# An operatic quiz question



## Herkku (Apr 18, 2010)

Now that there is so much snow in many parts of the world, in which opera a wealthy man is mentioned, who let the streets of Verona be covered with salt that his girl-friend could go on a sleighride?


----------



## Gualtier Malde (Nov 14, 2010)

Not sure, but I think Arabella. I do know that I either watched this opera or read about this quite recently, and Arabella has some rich eccentric suitors ("Teschek, bedien dich").


----------



## Herkku (Apr 18, 2010)

You are quite right. It's Arabella.

Für ein Mädel hat der einmal die Strassen von Verona 
bestreuen lassen mit dreitausend Scheffeln Salz 
weil sie hat Schlitten fahren wollen mitten im August!
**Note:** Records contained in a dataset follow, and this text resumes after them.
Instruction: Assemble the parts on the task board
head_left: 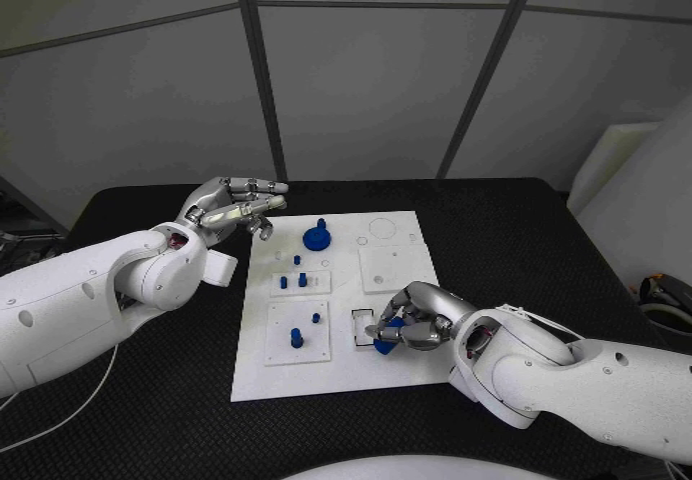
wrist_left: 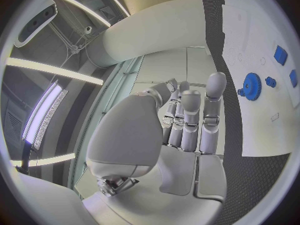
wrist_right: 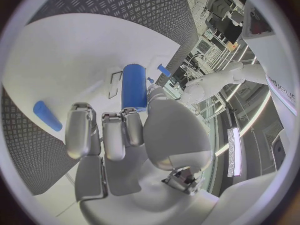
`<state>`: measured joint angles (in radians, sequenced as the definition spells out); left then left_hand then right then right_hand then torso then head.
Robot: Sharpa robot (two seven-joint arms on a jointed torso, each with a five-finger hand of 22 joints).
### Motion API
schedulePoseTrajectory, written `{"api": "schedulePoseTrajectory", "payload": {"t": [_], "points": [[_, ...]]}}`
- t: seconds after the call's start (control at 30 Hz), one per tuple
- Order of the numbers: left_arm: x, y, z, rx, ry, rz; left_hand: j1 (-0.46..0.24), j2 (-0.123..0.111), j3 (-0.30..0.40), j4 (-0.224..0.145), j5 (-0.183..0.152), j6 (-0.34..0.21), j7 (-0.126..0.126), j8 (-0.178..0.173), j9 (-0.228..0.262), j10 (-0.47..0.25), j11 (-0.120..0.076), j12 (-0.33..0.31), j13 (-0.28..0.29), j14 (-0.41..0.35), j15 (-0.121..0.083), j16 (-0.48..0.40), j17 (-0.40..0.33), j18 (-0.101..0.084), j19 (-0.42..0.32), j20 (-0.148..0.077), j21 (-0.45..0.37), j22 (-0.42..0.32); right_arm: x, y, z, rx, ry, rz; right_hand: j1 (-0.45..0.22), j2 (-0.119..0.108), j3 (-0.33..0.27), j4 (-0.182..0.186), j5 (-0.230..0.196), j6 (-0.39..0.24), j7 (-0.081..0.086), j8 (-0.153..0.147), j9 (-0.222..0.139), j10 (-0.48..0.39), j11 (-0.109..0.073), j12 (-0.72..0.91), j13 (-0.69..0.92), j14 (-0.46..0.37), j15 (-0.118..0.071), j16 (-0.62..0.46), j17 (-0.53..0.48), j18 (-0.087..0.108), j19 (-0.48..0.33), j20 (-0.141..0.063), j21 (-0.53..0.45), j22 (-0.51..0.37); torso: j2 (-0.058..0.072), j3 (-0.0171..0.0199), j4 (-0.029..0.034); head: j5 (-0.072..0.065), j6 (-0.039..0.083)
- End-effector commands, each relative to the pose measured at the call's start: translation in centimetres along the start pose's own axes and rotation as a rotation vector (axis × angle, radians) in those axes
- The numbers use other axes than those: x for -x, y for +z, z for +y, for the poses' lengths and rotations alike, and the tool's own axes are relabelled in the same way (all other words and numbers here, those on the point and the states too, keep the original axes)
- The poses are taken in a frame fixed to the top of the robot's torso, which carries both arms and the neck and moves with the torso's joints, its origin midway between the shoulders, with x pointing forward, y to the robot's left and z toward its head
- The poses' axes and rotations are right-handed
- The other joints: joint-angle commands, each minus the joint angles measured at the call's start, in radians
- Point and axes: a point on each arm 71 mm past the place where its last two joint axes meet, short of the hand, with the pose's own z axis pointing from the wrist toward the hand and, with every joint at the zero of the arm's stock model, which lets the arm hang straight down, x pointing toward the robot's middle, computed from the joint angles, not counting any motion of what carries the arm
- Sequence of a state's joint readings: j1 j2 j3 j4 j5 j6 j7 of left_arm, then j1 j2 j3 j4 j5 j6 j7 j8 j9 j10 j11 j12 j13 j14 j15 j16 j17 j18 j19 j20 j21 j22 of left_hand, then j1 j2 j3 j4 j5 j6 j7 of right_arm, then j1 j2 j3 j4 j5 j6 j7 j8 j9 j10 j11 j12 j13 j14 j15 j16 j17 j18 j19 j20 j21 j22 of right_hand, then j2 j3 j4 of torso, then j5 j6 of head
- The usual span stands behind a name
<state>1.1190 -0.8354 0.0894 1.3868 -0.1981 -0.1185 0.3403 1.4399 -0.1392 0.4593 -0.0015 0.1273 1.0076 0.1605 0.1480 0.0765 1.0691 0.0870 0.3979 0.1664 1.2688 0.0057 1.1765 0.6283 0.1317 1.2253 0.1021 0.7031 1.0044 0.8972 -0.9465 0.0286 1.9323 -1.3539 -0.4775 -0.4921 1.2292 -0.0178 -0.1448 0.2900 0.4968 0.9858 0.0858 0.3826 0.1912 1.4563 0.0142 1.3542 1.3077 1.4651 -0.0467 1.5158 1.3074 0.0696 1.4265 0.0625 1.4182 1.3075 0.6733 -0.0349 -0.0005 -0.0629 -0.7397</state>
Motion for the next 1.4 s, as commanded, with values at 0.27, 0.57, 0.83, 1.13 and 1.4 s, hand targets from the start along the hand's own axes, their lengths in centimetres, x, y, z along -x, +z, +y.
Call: {"api": "schedulePoseTrajectory", "payload": {"t": [0.27,0.57,0.83,1.13,1.4], "points": [[-0.1,0.0,-0.1,-0.005,-0.006,0.01,-0.006,0.004,-0.003,0.0,-0.001,-0.006,0.004,0.004,-0.002,-0.009,0.001,0.009,0.003,-0.006,0.002,0.0,-0.002,0.038,-0.003,0.002,-0.007,-0.001,-0.2,0.6,0.0,0.005,-0.011,0.004,0.055,0.004,-0.001,-0.012,-0.013,0.013,-0.002,0.006,0.009,0.003,-0.009,-0.006,0.051,0.082,-0.011,0.004,0.143,-0.02,0.009,-0.006,0.007,0.082,0.0,0.0009,-0.0031,0.006,0.001],[-0.1,0.0,-0.1,-0.004,-0.006,0.009,-0.007,0.004,-0.004,0.0,-0.001,-0.008,0.005,0.003,-0.002,-0.01,0.001,0.011,0.003,-0.007,0.002,0.001,-0.003,0.038,-0.003,0.002,-0.008,-0.002,0.1,0.6,0.1,0.035,-0.007,-0.029,0.12,0.014,0.009,-0.022,-0.022,0.042,-0.018,0.028,0.031,-0.017,-0.022,-0.058,0.009,0.081,-0.021,0.003,0.143,-0.019,0.008,-0.014,0.005,0.081,0.0,0.0021,-0.003,0.005,0.003],[-0.2,0.1,-0.1,-0.003,-0.006,0.009,-0.008,0.004,-0.004,0.0,-0.001,-0.013,0.007,0.001,-0.003,-0.012,0.003,0.014,0.004,-0.007,0.002,0.001,-0.003,0.038,-0.003,0.003,-0.009,-0.002,0.4,0.5,0.1,0.055,-0.004,-0.061,0.19,0.034,0.025,-0.032,-0.039,0.062,-0.038,0.056,0.066,-0.023,-0.039,-0.108,-0.025,0.082,-0.036,0.004,0.146,-0.02,0.009,-0.028,0.005,0.083,-0.001,0.0024,-0.0033,0.004,0.006],[-0.1,0.1,0.0,-0.002,-0.006,0.009,-0.009,0.004,-0.005,-0.001,-0.001,-0.014,0.008,0.0,-0.004,-0.013,0.003,0.014,0.005,-0.006,0.003,0.002,-0.002,0.038,-0.003,0.003,-0.01,-0.002,0.9,0.4,-0.4,0.056,-0.02,-0.088,0.209,0.037,0.029,-0.033,-0.051,0.059,-0.041,0.064,0.08,-0.02,-0.043,-0.117,-0.03,0.083,-0.039,0.005,0.15,-0.021,0.012,-0.032,0.008,0.086,0.001,0.0024,-0.0034,0.002,0.009],[-0.2,0.2,0.1,0.001,-0.008,0.01,-0.009,0.004,-0.005,-0.001,-0.001,-0.014,0.008,0.0,-0.004,-0.013,0.003,0.014,0.005,-0.006,0.003,0.002,-0.002,0.038,-0.003,0.003,-0.01,-0.002,1.6,0.4,-1.3,0.053,-0.032,-0.119,0.205,0.024,0.018,-0.017,-0.055,0.005,-0.018,0.032,0.078,-0.032,-0.026,-0.147,-0.05,0.083,-0.029,0.005,0.152,-0.021,0.01,-0.027,0.006,0.085,0.0,0.0017,-0.0031,-0.004,0.013]]}}
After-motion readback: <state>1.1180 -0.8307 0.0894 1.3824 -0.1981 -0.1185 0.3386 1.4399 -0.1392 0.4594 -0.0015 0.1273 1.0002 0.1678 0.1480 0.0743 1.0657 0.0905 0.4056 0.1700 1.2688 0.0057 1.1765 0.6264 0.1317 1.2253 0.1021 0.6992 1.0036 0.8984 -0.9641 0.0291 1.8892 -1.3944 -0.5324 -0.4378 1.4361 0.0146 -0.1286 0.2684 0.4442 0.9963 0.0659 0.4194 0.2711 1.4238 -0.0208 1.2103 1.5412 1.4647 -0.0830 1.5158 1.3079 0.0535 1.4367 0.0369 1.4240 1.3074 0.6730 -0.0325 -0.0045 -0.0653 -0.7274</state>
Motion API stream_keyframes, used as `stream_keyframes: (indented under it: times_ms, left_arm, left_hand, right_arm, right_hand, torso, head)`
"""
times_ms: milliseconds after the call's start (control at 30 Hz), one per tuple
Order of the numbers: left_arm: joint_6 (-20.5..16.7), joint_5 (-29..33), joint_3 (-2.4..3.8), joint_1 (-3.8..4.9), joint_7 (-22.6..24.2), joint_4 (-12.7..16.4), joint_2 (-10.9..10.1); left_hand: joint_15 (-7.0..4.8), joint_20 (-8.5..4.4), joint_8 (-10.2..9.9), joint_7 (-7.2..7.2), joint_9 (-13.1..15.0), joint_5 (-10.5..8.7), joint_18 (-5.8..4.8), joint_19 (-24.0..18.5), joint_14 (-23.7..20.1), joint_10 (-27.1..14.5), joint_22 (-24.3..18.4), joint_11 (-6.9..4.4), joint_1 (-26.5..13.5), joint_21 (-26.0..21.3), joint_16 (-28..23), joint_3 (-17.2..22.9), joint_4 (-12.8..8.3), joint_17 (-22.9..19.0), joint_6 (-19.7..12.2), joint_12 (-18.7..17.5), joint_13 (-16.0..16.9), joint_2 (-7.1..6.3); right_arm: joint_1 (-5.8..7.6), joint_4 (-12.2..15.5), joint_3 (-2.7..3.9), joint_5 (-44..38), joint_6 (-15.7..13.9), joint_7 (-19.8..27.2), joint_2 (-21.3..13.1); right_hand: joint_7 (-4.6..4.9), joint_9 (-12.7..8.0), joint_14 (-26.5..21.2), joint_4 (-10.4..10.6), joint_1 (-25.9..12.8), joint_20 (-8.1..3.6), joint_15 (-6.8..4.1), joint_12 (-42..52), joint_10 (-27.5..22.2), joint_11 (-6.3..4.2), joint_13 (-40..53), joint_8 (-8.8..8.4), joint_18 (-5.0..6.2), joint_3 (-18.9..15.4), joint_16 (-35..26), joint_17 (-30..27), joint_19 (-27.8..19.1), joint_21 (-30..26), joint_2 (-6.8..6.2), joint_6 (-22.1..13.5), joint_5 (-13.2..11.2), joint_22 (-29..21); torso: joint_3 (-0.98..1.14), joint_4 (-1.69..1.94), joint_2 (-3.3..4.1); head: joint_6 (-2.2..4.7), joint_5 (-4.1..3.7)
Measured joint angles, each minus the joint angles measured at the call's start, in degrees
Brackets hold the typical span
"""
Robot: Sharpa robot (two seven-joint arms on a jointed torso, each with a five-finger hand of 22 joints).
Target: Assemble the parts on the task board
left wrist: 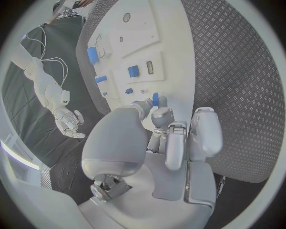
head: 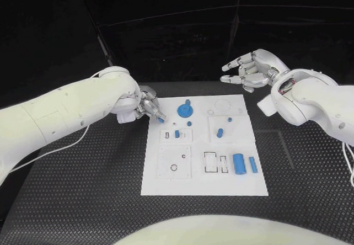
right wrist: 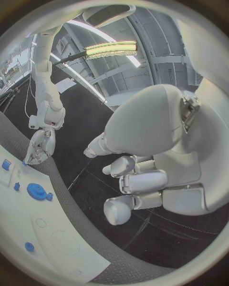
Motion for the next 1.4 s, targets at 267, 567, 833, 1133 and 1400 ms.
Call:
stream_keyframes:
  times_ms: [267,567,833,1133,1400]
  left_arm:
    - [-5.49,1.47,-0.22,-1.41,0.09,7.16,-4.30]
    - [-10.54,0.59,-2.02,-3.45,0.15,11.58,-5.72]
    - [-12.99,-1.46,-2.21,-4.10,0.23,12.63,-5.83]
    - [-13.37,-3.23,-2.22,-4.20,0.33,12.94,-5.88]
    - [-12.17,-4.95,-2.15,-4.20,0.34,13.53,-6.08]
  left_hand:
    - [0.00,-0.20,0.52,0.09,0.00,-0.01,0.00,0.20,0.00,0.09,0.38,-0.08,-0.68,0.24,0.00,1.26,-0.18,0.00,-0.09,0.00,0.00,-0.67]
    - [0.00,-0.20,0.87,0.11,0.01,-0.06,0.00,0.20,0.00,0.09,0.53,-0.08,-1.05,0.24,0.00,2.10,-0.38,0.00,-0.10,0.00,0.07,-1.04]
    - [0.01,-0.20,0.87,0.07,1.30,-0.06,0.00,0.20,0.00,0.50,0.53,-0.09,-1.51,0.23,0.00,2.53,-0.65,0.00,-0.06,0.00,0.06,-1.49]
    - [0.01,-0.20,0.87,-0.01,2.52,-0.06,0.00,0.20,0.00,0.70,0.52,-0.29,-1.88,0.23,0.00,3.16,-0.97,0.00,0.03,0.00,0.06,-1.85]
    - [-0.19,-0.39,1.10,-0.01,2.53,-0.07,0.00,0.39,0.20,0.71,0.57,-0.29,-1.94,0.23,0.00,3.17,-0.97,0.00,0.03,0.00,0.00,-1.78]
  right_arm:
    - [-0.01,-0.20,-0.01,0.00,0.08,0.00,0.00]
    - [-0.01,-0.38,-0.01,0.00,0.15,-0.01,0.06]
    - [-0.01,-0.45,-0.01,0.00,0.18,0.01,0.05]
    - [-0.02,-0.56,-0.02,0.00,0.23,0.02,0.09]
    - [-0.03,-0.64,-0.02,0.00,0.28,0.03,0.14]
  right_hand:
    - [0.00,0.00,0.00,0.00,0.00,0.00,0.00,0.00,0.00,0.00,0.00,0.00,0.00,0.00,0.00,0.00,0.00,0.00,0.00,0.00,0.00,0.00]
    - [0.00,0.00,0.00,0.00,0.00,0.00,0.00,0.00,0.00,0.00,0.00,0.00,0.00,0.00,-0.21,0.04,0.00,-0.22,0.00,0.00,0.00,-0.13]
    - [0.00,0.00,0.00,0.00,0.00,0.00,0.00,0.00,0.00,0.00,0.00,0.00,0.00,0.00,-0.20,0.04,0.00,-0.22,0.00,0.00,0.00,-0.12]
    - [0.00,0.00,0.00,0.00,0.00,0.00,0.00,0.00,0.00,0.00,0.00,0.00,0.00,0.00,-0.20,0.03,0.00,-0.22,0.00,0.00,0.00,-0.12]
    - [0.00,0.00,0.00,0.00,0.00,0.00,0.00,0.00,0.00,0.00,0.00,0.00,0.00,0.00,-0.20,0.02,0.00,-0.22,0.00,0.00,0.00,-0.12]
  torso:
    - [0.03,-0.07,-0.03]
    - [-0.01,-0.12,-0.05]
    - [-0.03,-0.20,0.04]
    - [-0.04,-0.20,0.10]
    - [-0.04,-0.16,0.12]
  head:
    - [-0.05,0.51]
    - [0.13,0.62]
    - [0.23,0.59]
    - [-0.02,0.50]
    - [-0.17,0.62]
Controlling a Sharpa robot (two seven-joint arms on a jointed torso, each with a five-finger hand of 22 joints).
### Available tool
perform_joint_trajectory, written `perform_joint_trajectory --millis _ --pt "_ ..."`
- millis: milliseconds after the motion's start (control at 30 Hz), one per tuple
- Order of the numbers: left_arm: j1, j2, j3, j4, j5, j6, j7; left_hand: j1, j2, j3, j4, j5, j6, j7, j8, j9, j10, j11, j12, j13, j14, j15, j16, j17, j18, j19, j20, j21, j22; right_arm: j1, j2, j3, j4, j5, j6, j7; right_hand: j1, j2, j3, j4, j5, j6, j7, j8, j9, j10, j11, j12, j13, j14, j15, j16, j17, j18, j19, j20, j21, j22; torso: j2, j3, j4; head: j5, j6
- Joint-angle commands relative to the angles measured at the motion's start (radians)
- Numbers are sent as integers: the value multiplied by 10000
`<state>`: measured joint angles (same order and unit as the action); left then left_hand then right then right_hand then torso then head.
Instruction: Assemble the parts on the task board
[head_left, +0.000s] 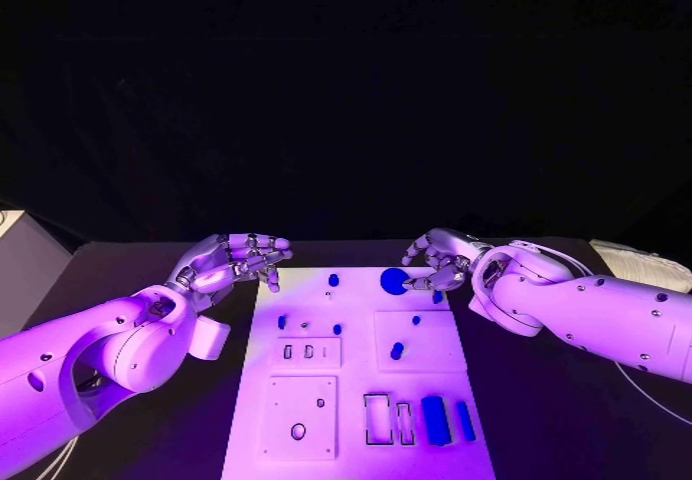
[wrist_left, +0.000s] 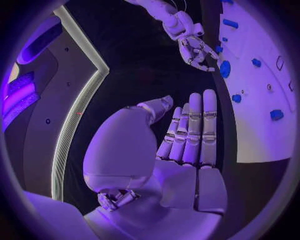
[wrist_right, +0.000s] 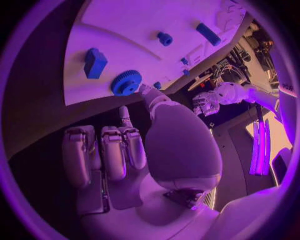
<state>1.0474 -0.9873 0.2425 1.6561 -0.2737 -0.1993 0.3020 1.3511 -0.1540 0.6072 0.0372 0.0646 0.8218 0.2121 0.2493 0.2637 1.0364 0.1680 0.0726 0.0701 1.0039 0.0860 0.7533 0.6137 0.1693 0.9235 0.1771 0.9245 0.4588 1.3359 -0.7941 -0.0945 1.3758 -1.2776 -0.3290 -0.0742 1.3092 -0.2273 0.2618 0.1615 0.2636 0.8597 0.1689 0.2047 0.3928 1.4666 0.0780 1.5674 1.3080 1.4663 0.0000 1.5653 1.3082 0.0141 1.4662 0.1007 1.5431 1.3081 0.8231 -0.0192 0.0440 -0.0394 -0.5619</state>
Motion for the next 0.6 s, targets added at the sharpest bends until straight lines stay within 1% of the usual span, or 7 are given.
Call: perform_joint_trajectory --millis 33,67,167,300,367,467,600 --pt "-3 24 7 -5 -70 214 118 -70 -11 22 12 -20 -46 252 -51 15 -94 2 -5 8 -66 13 29 -17 153 -62 -25 56 14 -21 118 0 -63 -289 649 -609 7 104 -98 29 -56 -48 -2 52 10 1042 72 34 2628 1045 81 55 2626 -86 955 65 105 2395 14 -29 46 -26 -29" --pt "-3 24 7 -6 -74 218 117 -70 -11 22 12 -20 -46 252 -51 15 -94 2 -5 8 -66 13 29 -17 153 -62 -25 56 14 -29 151 -1 -84 -321 627 -673 8 109 -110 41 -63 -51 -1 53 10 1042 73 34 2628 1045 82 55 2626 -89 959 67 114 2406 20 -32 57 -30 -27" --pt "-3 23 7 -7 -83 224 111 -70 -11 22 12 -20 -46 252 -51 15 -94 2 -5 8 -66 13 29 -17 153 -62 -25 56 14 -69 248 -2 -135 -402 549 -827 9 111 -126 53 -73 -56 1 54 10 1042 74 34 2628 1045 84 55 2626 -89 960 68 116 2408 21 -42 62 -7 -56" --pt "-3 12 7 -3 -104 230 97 -64 -3 28 8 -18 -42 250 -48 18 -93 1 1 10 -74 12 28 -20 154 -71 -24 60 14 -133 337 -3 -134 -629 263 -1051 -1 121 -196 113 -96 -55 1 67 15 1042 77 34 2628 1045 88 55 2626 -100 979 74 152 2457 50 -34 79 -13 -81" --pt "-3 3 7 3 -116 234 90 -64 -3 28 8 -18 -42 250 -48 18 -93 1 1 10 -74 12 28 -20 154 -71 -24 60 14 -152 369 -3 -152 -723 119 -1125 5 132 -203 124 -100 -49 0 73 17 1042 77 34 2628 1045 89 55 2626 -104 984 75 162 2472 60 -26 74 -24 -77" --pt "-3 -5 7 20 -142 240 86 -64 -3 28 8 -18 -42 250 -48 18 -93 1 1 10 -74 12 28 -20 154 -71 -24 60 14 -169 411 -3 -199 -762 -123 -1155 28 164 -217 152 -92 -20 -6 97 26 1042 73 34 2628 1045 88 55 2626 -110 994 77 181 2497 53 -29 59 2 -92" --pt "-3 -5 7 41 -176 257 86 -64 -3 28 8 -18 -42 250 -48 18 -93 1 1 10 -74 12 28 -20 154 -71 -24 60 14 -179 464 -3 -256 -805 -263 -1162 85 183 -236 178 -12 20 -16 131 38 1042 65 34 2628 1045 85 55 2626 -115 1003 78 197 2520 53 -28 65 -12 -124"
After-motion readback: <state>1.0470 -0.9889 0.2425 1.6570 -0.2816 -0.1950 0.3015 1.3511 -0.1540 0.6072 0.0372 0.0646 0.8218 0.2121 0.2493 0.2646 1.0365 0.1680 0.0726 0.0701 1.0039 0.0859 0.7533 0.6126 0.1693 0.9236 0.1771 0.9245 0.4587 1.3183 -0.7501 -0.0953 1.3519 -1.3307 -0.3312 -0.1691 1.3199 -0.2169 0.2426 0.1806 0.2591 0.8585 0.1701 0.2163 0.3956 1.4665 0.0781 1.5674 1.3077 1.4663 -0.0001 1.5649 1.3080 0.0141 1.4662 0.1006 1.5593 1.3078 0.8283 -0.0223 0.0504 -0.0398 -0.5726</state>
I'm quite impressed if you answered from memory alone!


----------



## Gualtier Malde (Nov 14, 2010)

Herkku said:


> I'm quite impressed if you answered from memory alone!


Thanks! Yes, I didn't cheat, it was a pure memory feat, but I'm actually less impressed with myself because (as I wrote) I knew right away that I knew it "in principle," but then had difficulties extracting the details from memory. Fortunately, my DVD collection is still small enough that I could do it by ruling out more or less everything else (for example, I didn't really think it was Meistersinger or Tosca).


----------



## Herkku (Apr 18, 2010)

I love your ruling-out method!


----------